There is no real process to do it other than this elongated process of elections.
And, you know, you almost you don't have a 25th Amendment. You don't have anything at all like
that. So how do you get rid of this guy,
other than forcibly walking in with guns, putting one in his belly and saying,
you're leaving, Mr. Prime Minister? How realistic is this so-called Samson option,
whereby if the Houthis destroy Tel Aviv, Israel will slaughter tens of millions of people using a nuclear bomb.

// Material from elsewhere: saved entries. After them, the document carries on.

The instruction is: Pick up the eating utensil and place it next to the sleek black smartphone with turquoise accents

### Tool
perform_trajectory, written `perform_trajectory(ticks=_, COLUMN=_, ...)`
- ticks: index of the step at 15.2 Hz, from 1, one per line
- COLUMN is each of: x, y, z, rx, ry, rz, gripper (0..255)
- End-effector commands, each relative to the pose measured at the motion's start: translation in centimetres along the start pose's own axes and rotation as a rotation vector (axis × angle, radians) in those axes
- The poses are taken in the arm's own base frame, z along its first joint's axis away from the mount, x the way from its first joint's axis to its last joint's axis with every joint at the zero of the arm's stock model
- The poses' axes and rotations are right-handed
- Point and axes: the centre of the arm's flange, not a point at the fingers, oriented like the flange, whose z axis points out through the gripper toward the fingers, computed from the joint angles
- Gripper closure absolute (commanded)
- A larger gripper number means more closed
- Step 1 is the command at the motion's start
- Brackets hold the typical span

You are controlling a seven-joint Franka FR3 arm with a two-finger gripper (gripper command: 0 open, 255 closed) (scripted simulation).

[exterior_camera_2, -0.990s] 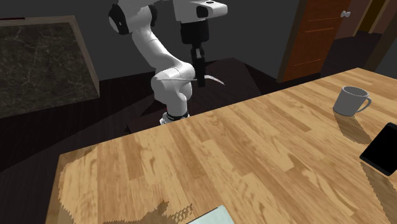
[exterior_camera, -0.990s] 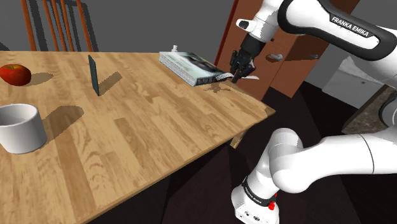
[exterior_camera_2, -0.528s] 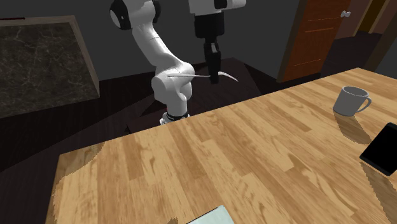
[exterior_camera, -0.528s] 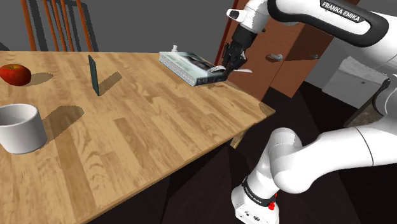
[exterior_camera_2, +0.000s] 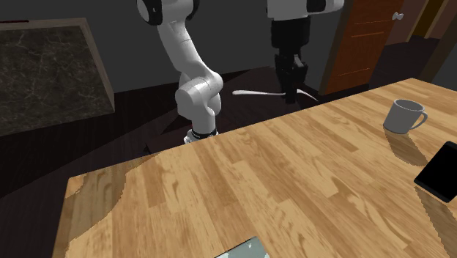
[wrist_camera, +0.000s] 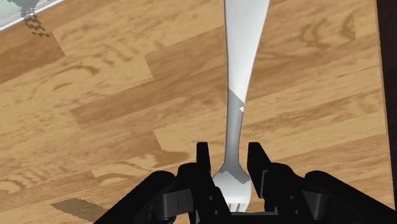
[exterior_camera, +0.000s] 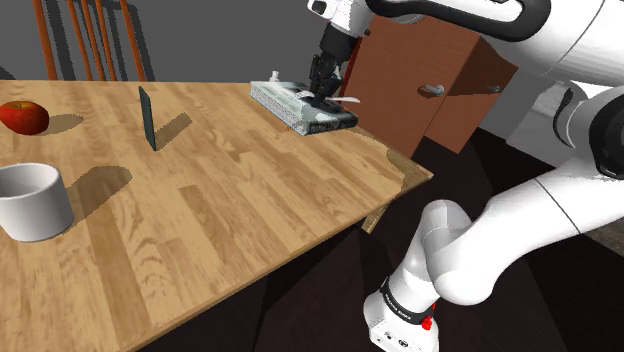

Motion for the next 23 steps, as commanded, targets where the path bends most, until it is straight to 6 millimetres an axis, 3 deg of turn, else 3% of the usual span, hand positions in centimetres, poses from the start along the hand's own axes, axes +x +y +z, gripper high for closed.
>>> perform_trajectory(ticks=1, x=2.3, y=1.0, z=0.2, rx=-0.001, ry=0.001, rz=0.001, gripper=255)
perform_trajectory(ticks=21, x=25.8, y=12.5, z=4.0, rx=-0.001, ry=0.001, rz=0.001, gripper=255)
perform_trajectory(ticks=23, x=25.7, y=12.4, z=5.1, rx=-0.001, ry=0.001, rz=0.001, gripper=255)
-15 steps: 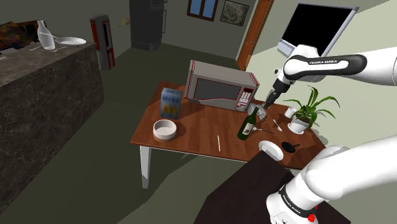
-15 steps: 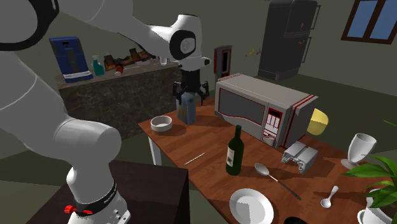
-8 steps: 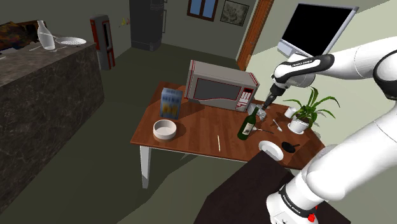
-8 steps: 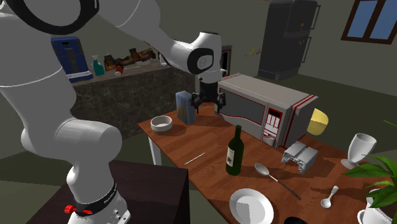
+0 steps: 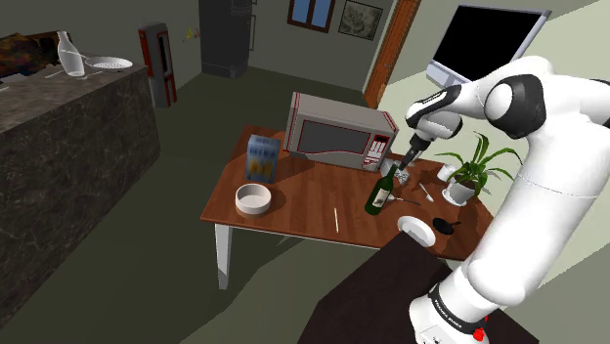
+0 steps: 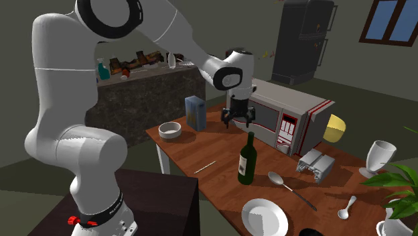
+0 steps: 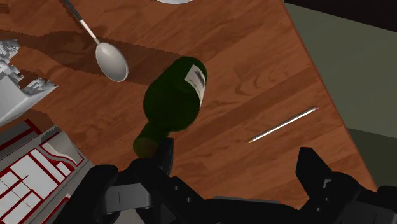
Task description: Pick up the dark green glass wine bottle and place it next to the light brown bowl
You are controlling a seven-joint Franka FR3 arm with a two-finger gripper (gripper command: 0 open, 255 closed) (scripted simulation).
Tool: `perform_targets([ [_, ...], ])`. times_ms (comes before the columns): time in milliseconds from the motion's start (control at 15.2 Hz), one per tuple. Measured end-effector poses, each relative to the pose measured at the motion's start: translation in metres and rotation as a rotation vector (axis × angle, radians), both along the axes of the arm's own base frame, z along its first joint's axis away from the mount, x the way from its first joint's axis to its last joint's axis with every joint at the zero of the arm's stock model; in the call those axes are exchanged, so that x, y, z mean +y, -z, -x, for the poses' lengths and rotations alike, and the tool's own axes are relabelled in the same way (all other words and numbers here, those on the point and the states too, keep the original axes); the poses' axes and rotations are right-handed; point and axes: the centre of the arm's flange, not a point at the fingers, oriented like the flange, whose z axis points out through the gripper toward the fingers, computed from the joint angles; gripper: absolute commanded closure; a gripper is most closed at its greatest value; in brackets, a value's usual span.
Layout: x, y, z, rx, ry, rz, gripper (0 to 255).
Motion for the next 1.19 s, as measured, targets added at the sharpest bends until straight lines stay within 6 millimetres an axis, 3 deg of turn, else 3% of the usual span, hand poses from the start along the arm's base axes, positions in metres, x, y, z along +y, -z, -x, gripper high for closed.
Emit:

I would have a hard time believing that of any individual but Bibi Netanyahu in a moment of absolute desperation, personal and political. But I don't think the state of Israel would contemplate that. I do take some fear from
the fact that they have nuclear weapons and the fact that they are driving themselves now into
such a corner, such an existential corner, that there might be some collective decision to use a nuclear weapon
should that be a propitious thing to do at a particular moment.
Like, for example, were Tehran to suddenly show up with a nuclear weapon.
However, that might be exemplified, a test or confirmation by Mossad.
We said in the past, the moment I get information,
the moment I get confirmation that Tehran has a nuclear weapon, it's finished for Tehran. Now, he always meant, footnote,
the United States will attack them and take out their nuclear weapon complex, including any
existing weapons. But I don't put it past him to get to that point and maybe make some kind of
decision like that. Now, here's where
I think they would step in. I have to believe that the people around him would step in at gunpoint,
if necessary, and remove him from office. If he was about to use a nuclear weapon to kill
innocents. We're not talking about some low-yield tactical thing on the battlefield. We're talking about Hiroshima and Nagasaki multiplied many times.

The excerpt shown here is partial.